Work instruction => In the entries that follow, the lines from the one with "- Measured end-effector" through the one with "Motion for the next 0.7" are the ones to write out, exactly and with both ends included. Nothing else should appear.

The input =>
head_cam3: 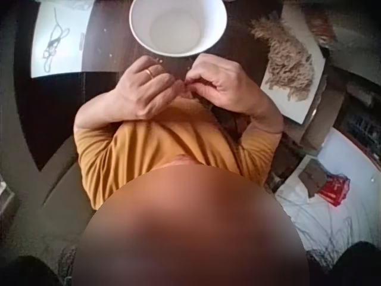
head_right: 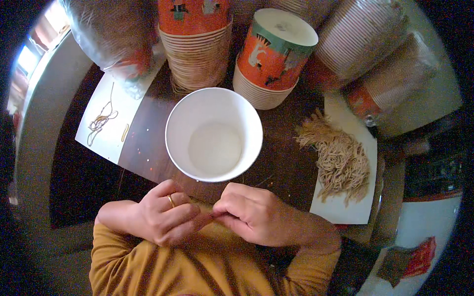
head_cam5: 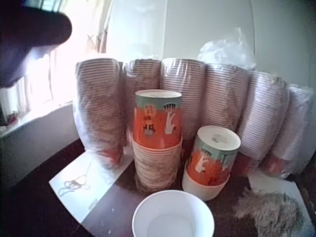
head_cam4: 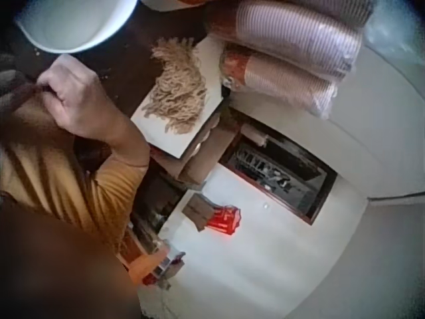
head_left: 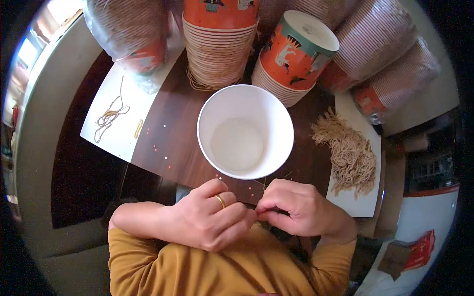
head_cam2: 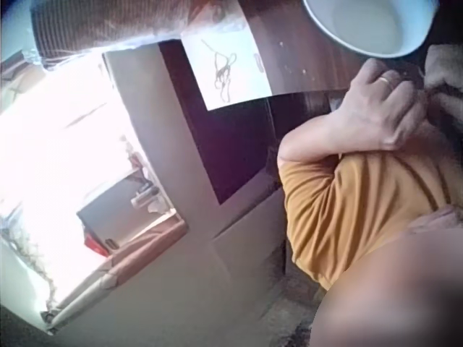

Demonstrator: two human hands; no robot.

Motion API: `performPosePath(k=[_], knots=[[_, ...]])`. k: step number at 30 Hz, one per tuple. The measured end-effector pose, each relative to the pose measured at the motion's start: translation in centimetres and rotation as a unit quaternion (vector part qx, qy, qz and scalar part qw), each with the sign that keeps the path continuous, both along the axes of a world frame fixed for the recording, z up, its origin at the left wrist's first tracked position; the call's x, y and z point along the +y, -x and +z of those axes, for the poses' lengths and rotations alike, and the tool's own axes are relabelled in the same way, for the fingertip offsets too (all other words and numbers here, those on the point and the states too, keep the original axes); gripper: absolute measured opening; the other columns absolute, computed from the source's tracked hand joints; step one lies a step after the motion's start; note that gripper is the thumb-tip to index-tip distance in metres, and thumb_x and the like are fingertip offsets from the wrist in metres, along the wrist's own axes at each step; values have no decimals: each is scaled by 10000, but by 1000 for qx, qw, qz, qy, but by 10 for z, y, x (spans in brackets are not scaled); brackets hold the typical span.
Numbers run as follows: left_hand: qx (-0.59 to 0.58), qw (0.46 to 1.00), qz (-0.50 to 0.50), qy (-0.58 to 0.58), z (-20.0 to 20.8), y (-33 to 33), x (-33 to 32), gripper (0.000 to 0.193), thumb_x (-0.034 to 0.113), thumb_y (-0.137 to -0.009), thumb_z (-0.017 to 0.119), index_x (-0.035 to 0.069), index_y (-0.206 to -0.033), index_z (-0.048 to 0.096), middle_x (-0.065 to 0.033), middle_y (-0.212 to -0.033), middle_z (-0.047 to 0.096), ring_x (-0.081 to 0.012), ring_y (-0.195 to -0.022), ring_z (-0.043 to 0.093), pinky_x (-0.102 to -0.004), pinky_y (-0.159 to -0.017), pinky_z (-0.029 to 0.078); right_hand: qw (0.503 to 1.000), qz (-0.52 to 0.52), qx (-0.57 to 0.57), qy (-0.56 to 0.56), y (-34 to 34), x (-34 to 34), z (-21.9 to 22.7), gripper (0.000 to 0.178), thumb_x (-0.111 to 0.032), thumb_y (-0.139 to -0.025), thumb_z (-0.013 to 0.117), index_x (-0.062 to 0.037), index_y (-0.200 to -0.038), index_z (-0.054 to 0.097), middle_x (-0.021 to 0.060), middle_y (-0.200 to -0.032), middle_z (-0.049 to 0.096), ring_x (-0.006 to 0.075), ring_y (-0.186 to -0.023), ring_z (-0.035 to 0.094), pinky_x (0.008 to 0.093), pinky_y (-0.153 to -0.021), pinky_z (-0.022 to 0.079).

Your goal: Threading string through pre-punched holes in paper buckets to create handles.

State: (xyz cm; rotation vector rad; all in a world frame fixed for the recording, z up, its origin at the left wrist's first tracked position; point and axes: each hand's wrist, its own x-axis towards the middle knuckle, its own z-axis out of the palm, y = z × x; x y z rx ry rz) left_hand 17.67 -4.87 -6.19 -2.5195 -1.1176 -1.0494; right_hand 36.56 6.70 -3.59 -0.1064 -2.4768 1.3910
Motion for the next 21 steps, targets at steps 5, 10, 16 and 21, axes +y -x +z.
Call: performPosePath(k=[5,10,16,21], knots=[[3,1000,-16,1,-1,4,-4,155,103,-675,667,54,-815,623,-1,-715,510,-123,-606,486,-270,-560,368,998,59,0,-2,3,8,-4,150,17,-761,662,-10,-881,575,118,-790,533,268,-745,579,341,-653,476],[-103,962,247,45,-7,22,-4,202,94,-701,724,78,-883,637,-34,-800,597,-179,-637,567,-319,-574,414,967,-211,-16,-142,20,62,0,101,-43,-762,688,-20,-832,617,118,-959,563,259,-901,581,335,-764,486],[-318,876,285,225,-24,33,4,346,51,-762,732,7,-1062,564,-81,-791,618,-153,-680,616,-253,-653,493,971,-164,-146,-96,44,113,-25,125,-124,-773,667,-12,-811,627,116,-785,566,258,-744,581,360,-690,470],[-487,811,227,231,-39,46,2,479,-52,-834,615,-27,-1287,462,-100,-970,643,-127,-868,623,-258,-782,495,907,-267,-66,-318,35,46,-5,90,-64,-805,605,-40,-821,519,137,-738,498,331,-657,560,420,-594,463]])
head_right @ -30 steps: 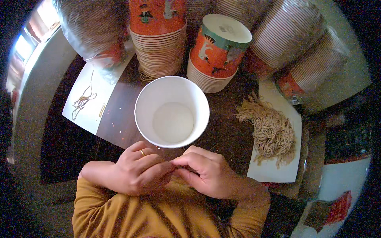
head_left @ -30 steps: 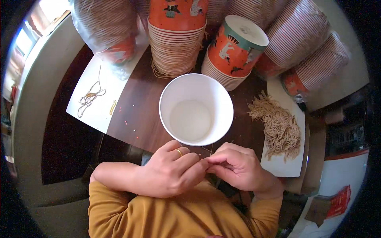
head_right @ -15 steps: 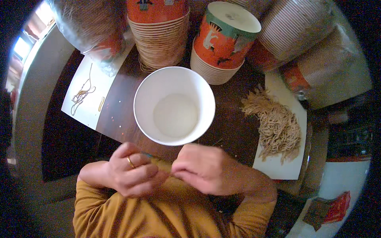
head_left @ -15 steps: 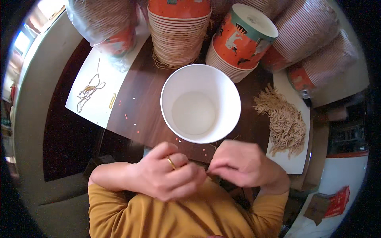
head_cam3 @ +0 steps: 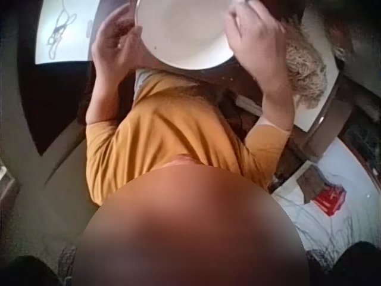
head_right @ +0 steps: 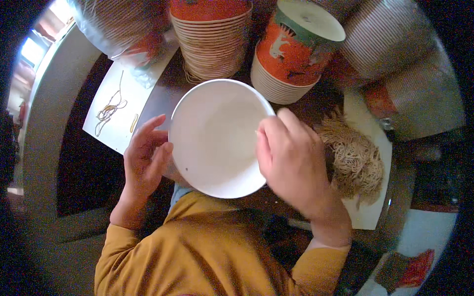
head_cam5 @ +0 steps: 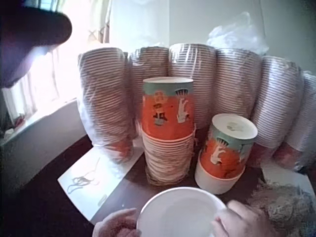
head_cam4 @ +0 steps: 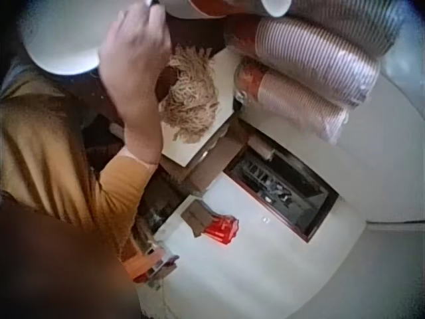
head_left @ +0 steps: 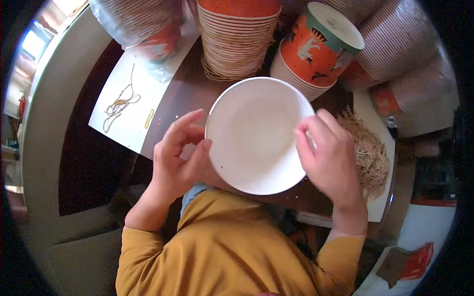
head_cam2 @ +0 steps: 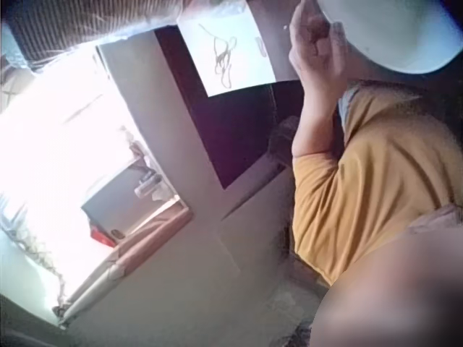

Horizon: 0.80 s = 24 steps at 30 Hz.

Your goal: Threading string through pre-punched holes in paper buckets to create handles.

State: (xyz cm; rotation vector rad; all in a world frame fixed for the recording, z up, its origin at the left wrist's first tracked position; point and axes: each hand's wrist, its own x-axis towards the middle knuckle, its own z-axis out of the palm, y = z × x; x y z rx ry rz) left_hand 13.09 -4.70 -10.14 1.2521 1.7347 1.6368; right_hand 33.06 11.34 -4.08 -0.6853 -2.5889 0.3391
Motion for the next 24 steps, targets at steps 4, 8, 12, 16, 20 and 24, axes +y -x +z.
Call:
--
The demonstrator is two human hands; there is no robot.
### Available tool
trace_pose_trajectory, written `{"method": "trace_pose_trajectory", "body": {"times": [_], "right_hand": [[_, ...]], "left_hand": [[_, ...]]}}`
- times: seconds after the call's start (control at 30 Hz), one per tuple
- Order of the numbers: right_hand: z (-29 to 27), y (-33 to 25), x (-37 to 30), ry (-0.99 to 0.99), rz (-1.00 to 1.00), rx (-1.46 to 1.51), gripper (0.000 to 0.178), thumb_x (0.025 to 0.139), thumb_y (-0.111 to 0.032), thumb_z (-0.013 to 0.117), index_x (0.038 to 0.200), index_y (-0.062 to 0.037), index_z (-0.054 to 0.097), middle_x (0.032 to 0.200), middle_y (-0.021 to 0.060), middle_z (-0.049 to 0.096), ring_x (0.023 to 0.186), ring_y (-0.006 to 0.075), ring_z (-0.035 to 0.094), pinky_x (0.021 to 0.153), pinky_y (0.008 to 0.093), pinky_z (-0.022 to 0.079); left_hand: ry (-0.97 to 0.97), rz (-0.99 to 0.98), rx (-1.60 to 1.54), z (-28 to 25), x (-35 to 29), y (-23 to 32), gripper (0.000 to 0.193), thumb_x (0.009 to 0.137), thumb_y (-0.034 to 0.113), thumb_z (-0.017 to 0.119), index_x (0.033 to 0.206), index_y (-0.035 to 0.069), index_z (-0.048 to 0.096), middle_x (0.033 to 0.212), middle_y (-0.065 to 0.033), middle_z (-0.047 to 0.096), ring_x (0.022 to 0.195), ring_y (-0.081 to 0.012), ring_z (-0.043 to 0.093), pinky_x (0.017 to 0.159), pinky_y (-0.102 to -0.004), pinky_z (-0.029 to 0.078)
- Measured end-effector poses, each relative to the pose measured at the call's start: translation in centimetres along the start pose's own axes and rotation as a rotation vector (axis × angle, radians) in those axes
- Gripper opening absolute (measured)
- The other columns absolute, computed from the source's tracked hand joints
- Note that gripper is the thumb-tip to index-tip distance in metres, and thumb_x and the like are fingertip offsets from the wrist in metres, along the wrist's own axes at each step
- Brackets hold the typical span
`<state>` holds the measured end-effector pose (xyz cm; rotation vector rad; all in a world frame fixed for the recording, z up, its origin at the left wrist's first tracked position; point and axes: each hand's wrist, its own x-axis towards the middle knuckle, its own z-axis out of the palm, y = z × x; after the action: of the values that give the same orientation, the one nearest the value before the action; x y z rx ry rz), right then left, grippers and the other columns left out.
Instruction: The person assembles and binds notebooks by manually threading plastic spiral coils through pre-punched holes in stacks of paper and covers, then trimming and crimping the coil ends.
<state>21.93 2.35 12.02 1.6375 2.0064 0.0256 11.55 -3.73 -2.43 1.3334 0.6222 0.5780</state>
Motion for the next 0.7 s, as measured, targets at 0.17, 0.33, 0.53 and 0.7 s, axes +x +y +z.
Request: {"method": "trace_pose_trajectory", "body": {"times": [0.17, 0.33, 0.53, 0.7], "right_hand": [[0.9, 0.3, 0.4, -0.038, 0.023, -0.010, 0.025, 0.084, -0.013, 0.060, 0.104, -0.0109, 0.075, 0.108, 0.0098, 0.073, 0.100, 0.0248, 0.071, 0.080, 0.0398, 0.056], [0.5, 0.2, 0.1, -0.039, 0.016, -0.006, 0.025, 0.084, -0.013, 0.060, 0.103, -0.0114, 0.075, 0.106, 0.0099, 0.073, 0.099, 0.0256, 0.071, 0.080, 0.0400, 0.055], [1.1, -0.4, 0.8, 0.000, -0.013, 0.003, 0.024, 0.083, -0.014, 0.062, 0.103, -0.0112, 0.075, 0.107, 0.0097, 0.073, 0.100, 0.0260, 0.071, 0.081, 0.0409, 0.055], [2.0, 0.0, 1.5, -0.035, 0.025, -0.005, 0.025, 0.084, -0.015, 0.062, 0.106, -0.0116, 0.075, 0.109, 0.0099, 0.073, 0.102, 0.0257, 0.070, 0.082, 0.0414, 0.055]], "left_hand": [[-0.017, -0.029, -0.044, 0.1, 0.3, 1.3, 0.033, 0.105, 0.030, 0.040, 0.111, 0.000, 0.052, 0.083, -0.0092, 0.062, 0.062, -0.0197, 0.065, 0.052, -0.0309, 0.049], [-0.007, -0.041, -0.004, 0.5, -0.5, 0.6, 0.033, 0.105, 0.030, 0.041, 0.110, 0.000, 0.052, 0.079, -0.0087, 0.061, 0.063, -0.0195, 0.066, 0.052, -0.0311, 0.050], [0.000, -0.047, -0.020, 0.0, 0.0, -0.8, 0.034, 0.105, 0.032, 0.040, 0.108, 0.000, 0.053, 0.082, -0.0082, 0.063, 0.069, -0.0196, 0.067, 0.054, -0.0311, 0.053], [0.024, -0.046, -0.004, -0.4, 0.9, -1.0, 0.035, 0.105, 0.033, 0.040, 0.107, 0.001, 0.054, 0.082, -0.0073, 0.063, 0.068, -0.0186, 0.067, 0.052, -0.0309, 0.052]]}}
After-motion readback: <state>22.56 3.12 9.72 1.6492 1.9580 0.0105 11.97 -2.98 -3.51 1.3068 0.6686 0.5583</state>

Written response =>
- Measured end-effector poses, each relative to the pose measured at the call's start: translation in centimetres along the start pose's own axes and rotation as a rotation vector (axis × angle, radians) in those axes
- Gripper opening absolute (measured)
- The other columns absolute, computed from the source's tracked hand joints
- Note that gripper is the thumb-tip to index-tip distance in metres, and thumb_x and the like are fingertip offsets from the wrist in metres, along the wrist's own axes at each step
- Brackets hold the typical span
`<state>` holds the measured end-effector pose (xyz cm; rotation vector rad; all in a world frame fixed for the recording, z up, its origin at the left wrist's first tracked position; point and axes: each hand's wrist, its own x-axis towards the middle knuckle, its own z-axis out of the palm, y = z × x; after the action: of the values that give the same orientation, the one nearest the value before the action; x y z rx ry rz), right then left, grippers and the other columns left out.
Instruction: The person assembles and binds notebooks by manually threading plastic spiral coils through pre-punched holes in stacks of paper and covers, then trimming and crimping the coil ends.
<state>21.93 2.35 12.02 1.6375 2.0064 0.0256 11.55 -3.73 -2.43 1.3334 0.6222 0.5780</state>
Motion for the next 0.7 s, as measured, targets at 0.17, 0.33, 0.53 and 0.7 s, axes +x +y +z.

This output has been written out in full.